_The problem_: Every line of the material below, from the top through the line with "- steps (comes", should be reproduced exactly.

_Dataset entries_:

/---

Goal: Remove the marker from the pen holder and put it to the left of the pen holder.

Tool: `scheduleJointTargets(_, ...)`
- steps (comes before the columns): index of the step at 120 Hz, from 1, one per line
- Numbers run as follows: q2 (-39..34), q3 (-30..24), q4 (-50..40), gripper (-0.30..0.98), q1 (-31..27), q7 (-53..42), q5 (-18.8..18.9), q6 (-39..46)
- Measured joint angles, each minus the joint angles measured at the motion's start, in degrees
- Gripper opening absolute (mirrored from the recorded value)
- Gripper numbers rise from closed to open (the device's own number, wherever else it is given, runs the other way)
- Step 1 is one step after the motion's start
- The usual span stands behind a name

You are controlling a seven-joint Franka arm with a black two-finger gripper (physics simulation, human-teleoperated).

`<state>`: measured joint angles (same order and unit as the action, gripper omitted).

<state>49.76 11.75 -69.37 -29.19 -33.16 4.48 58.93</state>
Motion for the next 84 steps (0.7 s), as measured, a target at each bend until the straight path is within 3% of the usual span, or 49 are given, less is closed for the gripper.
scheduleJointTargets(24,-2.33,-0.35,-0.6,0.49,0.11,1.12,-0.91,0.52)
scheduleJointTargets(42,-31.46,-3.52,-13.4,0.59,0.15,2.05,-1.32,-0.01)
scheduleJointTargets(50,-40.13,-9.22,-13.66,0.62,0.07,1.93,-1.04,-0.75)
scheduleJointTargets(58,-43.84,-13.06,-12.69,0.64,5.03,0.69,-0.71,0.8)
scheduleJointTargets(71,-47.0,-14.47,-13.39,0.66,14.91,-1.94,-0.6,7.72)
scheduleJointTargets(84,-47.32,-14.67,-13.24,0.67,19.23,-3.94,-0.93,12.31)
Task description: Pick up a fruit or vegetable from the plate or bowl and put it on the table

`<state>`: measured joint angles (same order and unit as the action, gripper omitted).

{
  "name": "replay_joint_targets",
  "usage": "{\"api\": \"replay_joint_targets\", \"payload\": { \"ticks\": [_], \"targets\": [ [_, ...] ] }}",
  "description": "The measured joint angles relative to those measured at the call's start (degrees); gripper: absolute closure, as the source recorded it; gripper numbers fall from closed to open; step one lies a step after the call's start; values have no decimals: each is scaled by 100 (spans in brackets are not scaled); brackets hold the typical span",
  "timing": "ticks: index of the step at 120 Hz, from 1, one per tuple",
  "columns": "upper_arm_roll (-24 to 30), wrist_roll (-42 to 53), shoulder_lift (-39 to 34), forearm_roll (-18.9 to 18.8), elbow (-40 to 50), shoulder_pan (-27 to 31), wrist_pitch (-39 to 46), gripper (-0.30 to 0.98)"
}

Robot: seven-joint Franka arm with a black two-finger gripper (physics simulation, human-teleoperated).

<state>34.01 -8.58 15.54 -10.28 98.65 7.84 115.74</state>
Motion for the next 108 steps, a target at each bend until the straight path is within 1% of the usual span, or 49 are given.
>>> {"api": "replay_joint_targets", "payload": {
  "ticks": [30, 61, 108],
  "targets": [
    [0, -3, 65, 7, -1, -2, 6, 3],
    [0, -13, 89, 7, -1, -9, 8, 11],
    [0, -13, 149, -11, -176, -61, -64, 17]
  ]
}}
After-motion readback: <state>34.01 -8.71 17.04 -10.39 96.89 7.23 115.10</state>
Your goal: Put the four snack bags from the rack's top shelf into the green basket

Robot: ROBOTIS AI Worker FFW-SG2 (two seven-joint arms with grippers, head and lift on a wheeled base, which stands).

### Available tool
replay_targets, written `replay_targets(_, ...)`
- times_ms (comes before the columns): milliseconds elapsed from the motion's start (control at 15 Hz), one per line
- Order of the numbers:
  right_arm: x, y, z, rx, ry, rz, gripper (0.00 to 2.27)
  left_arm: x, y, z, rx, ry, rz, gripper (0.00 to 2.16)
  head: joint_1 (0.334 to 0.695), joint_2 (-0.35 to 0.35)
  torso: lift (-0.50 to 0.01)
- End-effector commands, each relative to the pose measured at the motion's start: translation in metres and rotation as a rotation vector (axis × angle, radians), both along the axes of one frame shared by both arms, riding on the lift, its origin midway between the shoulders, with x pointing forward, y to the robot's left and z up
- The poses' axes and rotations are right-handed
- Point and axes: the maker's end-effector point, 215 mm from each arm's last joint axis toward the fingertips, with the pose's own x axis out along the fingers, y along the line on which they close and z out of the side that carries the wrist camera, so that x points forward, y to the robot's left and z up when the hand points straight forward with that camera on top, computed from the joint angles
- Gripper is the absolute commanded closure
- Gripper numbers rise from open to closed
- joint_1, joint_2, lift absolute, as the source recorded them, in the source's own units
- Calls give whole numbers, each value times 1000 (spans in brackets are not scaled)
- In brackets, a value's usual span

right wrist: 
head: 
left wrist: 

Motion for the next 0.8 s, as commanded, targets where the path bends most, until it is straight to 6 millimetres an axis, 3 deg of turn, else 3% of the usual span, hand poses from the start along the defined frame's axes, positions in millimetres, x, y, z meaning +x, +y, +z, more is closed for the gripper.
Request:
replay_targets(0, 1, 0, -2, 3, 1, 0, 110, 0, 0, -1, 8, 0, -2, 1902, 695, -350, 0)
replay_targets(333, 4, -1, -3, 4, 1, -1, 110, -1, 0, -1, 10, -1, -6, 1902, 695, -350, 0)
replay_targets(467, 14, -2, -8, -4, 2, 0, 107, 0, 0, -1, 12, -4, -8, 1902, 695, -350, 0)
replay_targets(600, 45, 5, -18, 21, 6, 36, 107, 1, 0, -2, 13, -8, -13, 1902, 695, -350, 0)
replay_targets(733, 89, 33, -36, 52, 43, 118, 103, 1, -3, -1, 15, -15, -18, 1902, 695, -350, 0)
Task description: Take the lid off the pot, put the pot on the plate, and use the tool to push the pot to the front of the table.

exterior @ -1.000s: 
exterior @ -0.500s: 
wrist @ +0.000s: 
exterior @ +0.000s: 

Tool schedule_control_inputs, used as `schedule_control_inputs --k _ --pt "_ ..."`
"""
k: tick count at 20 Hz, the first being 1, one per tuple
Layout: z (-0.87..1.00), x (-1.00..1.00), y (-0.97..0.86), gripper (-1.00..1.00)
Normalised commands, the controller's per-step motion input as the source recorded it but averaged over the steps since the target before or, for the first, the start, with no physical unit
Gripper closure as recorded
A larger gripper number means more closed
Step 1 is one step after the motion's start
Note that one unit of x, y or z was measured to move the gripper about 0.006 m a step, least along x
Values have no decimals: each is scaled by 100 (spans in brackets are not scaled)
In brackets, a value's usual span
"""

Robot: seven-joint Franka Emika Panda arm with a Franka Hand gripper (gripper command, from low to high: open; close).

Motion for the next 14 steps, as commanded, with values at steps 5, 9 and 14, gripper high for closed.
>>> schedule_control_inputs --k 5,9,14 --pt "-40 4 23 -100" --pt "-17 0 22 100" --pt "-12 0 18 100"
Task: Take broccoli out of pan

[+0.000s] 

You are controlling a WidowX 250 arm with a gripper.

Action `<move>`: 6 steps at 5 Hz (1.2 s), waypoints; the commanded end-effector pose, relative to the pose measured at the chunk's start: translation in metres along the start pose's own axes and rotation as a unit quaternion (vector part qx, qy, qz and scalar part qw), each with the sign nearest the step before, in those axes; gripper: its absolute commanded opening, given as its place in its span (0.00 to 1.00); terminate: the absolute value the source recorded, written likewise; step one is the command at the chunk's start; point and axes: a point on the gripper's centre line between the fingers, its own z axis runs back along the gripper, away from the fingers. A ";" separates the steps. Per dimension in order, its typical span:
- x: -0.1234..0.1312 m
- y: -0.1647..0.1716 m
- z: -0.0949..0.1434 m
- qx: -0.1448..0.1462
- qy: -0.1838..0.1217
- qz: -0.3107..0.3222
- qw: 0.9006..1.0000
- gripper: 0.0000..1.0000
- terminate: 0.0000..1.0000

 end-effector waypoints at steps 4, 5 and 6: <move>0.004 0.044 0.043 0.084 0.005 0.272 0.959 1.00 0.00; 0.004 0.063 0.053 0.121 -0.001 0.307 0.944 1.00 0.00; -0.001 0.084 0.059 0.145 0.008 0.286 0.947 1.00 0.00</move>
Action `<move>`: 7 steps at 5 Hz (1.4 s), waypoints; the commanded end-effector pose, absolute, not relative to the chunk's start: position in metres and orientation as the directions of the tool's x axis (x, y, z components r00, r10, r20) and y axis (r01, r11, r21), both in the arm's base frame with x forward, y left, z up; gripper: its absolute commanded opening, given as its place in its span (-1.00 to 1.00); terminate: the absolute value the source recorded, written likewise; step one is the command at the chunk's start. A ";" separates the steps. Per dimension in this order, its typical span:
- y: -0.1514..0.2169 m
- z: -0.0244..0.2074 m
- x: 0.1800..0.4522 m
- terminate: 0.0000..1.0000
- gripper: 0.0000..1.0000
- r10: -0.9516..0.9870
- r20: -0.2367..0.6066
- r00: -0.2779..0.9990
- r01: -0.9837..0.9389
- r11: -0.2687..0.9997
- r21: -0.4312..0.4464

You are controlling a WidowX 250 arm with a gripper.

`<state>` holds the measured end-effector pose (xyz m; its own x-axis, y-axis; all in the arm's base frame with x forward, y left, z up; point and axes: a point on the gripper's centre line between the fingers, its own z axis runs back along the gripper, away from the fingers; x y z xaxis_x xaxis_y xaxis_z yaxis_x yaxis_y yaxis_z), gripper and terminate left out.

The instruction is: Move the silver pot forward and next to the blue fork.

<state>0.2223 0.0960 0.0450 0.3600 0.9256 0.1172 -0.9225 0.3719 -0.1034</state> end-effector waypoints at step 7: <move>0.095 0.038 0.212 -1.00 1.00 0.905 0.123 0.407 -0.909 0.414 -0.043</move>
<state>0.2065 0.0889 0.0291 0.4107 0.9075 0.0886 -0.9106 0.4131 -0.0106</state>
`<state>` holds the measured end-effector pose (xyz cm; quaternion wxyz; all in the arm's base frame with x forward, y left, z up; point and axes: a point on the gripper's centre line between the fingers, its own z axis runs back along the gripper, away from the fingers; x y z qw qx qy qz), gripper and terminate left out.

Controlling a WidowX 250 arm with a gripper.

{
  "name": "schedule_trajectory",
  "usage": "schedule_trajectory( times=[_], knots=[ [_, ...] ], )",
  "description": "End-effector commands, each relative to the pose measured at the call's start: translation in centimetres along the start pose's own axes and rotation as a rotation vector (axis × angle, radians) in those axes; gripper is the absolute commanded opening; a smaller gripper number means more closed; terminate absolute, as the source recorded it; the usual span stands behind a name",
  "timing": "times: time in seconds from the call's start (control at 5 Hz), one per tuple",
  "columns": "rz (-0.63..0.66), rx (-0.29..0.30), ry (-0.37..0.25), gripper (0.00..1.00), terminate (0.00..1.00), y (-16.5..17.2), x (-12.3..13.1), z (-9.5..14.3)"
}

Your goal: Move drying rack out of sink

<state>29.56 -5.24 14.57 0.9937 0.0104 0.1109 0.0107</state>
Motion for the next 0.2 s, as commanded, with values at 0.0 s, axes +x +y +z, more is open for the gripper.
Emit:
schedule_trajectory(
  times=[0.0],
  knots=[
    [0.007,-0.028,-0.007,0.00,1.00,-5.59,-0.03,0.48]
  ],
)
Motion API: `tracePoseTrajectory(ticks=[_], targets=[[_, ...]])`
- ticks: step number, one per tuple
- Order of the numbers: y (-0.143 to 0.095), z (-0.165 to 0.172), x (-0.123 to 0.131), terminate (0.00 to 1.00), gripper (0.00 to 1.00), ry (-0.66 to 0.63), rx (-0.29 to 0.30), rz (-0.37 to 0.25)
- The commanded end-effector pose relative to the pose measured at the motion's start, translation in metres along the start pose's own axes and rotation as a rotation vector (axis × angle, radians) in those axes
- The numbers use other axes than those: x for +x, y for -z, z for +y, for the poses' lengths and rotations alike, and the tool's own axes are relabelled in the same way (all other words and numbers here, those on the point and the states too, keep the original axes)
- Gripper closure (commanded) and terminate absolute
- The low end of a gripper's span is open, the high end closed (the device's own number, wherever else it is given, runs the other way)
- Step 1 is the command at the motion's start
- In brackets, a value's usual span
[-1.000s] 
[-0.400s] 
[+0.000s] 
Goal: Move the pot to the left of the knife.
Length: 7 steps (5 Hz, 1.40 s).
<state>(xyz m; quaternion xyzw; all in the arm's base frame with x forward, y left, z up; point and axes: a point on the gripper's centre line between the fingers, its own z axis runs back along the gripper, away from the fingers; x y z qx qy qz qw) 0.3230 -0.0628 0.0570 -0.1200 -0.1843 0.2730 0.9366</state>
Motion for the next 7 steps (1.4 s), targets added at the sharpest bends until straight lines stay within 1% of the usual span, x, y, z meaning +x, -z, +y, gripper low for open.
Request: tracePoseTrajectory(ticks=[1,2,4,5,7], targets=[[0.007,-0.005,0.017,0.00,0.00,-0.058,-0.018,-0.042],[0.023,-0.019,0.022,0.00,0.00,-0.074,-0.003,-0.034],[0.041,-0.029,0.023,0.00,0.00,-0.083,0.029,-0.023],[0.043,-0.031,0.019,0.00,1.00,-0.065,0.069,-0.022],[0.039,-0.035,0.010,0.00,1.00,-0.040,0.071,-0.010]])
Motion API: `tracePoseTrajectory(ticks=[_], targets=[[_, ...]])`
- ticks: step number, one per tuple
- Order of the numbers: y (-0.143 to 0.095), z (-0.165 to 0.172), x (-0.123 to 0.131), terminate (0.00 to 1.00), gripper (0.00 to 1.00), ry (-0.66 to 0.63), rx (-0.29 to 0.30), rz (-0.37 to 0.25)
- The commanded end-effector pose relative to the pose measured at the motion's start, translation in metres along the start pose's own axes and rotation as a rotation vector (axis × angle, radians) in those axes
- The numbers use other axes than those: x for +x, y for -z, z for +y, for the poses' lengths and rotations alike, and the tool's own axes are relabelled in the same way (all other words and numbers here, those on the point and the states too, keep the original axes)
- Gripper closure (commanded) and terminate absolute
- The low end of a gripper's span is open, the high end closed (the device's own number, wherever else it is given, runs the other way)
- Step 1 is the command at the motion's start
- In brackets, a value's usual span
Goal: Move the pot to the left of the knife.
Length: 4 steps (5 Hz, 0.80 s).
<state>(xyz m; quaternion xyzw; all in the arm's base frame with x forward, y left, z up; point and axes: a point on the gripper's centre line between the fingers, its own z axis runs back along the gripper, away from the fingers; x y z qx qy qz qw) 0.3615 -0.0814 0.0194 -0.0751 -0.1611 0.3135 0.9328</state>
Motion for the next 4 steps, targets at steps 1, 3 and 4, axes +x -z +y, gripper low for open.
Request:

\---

_Result of the exercise_:
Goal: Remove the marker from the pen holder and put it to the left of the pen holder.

Tool: `scheduleJointTargets(_, ...)`
- steps (comes before the columns): index of the step at 120 Hz, from 1, one per line

There is no more to the exercise.